Amy Bongard, a mother of four, is certain the Owlet has saved her newborn's life. Her youngest son, Grayson, was born three weeks early and one day when he had just finished breast-feeding, she looked down and noticed that he wasn't breathing.
"I picked him up just to see if a startle reflex would kick in, which it usually would, but his head was kind of cocked to the side and his arms and legs were really limp and he wouldn't move," Bongard said. "Finally after pushing on his chest about 20-25 times I got him to open his eyes and become alert again. I had to watch him the rest of the night."
She knew that she wouldn't sleep for months unless she got some help, and after doing some research on other monitors, she ended up purchasing an Owlet for $250. While some parents never see the red alert, for Bongard, the alarm has already gone off four times.
"I was sleeping when the first alarm went off," Bongard said. "I had to shake him a little bit to get him to open his eyes and to get that startle reflex to sink in. I was really grateful that it went off and I was able to make sure he was OK."
Breathing issues for premature babies are fairly common. Preterm birth affects about 1 of every 10 infants born in the United States, according to the CDC and preterm birth is the greatest contributor to infant death. This was one of the reasons why Kurt Workman co-founded the company when he was 25 years old. He had witnessed his exhausted aunt staying up through the night to watch her premature twins. He knew of the $2,000 pulse oximeters that were used in hospital intensive care units on babies.
"Our goal was let's make this home appropriate and let's make it really easy for parents to use so it actually gives reassurance at an affordable price point," said Workman, who is also Owlet's CEO.
After years of research and development, the Provo, Utah-based company launched the product last October. Workman says the company has sold 40,000 monitors since then.
He said 80 percent of their customers are first-time parents with healthy children who just want that extra peace of mind.
"We've had 26 families now where the Owlet has been able to actually alert parents in life-threatening situations," Workman said.
There are many other monitors on the market as well that give parents a peace of mind. Snuza, Mimo and Angelcare are a few that monitor baby movement and breathing. But for Dr. Milena Adamian, who has been in health care for 20 years, Owlet is one of the most promising.

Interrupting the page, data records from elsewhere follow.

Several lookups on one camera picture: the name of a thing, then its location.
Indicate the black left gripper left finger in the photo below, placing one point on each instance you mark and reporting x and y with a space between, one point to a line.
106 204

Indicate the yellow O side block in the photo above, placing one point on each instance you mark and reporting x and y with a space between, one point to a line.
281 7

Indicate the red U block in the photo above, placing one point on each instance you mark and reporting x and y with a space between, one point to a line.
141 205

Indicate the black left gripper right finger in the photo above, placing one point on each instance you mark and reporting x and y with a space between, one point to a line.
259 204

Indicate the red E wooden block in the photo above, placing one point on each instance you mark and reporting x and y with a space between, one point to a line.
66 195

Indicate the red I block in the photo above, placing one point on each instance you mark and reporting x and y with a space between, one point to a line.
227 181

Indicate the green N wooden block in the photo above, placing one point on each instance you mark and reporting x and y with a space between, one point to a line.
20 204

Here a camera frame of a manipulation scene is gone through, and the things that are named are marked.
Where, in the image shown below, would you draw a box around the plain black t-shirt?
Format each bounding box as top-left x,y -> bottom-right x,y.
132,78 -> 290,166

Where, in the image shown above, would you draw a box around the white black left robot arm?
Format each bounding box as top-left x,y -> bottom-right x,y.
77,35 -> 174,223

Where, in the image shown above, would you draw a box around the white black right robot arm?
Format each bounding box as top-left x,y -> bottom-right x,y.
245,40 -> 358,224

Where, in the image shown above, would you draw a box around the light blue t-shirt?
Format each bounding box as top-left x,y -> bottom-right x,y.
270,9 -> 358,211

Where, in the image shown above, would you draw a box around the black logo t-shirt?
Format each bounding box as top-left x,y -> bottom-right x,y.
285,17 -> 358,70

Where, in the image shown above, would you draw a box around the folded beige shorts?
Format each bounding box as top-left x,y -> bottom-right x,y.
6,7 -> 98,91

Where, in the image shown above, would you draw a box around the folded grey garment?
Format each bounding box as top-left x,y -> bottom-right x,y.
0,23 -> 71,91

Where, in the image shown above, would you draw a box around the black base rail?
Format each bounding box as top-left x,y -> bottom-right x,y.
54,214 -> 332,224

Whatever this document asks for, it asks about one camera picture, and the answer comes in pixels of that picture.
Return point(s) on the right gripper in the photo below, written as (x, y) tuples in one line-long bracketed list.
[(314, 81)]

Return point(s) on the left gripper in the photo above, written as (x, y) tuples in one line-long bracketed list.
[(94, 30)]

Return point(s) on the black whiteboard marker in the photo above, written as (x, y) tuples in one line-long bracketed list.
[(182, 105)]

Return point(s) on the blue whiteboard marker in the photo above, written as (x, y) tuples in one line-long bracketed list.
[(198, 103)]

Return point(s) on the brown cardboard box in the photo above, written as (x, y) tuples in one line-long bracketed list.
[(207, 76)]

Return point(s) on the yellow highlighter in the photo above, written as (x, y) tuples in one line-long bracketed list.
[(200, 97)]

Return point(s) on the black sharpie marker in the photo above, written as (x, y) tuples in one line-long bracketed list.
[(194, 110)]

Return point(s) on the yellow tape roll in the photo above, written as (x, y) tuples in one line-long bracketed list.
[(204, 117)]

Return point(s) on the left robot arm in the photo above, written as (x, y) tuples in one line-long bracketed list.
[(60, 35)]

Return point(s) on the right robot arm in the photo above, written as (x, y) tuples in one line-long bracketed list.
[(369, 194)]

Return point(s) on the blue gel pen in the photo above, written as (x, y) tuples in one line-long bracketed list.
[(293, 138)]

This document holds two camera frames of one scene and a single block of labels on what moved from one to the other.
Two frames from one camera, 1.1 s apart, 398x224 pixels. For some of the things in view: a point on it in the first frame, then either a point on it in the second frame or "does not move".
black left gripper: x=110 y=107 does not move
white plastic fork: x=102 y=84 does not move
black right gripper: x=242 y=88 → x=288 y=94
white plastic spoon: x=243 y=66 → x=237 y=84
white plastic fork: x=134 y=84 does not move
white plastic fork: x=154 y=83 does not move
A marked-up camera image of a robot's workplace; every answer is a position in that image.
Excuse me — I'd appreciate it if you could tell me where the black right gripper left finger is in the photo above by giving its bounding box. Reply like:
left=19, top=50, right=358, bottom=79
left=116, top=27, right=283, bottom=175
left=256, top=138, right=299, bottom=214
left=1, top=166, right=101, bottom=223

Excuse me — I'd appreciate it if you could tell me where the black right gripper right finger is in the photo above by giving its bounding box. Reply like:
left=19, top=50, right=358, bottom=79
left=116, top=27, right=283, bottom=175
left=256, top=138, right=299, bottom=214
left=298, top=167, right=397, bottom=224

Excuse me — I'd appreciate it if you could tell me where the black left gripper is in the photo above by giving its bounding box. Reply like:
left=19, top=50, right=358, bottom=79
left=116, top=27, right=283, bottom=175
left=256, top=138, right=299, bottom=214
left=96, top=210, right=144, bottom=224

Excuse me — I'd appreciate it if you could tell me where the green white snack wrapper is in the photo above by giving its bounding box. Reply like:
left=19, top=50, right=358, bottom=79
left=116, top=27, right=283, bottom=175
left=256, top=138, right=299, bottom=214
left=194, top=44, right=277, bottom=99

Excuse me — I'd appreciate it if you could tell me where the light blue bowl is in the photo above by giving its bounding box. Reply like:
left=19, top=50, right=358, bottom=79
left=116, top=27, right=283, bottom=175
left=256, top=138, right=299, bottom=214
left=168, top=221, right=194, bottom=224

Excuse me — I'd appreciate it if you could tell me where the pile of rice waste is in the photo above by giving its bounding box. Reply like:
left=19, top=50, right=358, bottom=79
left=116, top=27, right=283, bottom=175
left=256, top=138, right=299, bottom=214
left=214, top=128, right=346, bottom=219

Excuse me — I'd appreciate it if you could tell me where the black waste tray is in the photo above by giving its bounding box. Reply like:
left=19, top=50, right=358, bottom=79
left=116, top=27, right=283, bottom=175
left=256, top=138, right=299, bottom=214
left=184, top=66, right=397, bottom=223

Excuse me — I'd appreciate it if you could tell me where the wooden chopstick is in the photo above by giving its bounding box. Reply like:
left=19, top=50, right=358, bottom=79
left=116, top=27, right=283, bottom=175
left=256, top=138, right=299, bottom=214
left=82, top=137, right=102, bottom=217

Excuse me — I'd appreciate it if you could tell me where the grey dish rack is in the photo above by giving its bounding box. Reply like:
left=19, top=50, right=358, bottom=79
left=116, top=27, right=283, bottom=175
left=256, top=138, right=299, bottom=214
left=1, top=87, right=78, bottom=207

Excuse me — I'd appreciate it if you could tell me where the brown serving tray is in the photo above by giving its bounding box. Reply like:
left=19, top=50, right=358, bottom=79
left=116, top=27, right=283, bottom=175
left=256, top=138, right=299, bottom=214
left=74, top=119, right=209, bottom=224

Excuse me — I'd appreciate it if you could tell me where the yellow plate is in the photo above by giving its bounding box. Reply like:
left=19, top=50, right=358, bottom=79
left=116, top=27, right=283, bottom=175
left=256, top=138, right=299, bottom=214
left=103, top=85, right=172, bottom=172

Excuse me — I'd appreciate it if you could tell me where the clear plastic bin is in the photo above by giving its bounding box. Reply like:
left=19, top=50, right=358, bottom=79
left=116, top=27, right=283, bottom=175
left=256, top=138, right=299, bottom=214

"How Owlet stood out for me," said Adamian, managing partner of Azimuth Ventures and one of the early investors in Owlet, "is that they were solving an incredibly needed problem that was addressing two markets — the consumers market and the health-care professionals market."
Owlet is in the process of getting FDA approval to be used in clinical settings as well. It cannot yet claim to help prevent SIDS, but the company is working on it. The monitor collects a baby's vitals every two seconds and it is stored in the cloud. Parents can opt in to have that information shared with researchers.
"We're collecting more data every night than has ever been collected on infant health and we can imagine that that will have some sort of impact on SIDS," Workman said. "We want to get that data into the hands of researchers and physicians to start doing early detection."
Some critics claim that these monitors give parents a false sense of security and that they could add more anxiety if false alarms go off. But for mothers like Amy Bongard, this smart sock has provided her some much-needed rest.
"I sleep much better now and there's definitely a peace of mind," Bongard said. "When I put that little sock on, I know he's going to be OK."
Owlet has raised $8 million from investors including Eclipse, Carpe Diem VC, Azimuth Ventures and Eniac Ventures as well as participation from Blake Mycoskie, founder of Toms Shoes. Owlet also received a $1.5 million grant from the National Institutes of Health.
Correction: An earlier version of this story misstated the name of one of Owlet's investors.